- [Problem requirements]:
Of the lines listed below, return exactly those that run from the line containing "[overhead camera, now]" through the line containing "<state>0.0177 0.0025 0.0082", both included.

# # #

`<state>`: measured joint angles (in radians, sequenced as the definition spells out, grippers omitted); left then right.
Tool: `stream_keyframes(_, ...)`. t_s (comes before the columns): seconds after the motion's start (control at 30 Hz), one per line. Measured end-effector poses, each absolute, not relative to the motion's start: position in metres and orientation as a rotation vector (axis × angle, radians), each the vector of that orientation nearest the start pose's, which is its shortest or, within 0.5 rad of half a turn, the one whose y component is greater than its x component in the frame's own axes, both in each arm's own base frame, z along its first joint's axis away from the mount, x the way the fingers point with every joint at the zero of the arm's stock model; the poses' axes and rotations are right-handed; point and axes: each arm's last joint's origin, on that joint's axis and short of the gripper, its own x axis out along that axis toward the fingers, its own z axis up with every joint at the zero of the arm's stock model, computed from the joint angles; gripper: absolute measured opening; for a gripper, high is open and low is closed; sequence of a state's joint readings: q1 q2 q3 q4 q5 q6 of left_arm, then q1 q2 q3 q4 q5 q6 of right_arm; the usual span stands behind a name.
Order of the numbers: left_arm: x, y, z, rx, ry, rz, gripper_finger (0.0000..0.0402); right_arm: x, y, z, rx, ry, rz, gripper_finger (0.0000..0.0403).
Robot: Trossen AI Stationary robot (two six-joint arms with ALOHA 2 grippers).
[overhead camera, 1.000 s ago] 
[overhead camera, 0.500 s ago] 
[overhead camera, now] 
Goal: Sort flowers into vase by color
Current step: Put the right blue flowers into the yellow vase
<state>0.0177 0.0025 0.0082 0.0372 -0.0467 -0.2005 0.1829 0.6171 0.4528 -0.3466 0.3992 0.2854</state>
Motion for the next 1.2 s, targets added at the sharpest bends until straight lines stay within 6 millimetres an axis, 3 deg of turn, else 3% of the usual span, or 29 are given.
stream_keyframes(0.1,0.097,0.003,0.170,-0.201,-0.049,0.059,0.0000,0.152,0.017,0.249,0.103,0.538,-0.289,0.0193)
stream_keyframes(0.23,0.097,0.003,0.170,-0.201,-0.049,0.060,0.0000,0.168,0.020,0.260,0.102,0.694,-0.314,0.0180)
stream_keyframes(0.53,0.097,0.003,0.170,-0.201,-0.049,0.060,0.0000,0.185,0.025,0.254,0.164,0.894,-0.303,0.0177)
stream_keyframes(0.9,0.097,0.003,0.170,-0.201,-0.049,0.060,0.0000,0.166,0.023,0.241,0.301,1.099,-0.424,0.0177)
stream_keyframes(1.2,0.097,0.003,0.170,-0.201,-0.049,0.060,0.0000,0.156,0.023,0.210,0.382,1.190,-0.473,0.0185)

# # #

- [Answer section]:
[overhead camera, now] 
Goal: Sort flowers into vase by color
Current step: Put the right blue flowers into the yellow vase
<state>0.0177 0.0025 0.0082 0.0372 -0.0467 -0.2005 0.1829 0.6171 0.4528 -0.3466 0.3992 0.2854</state>

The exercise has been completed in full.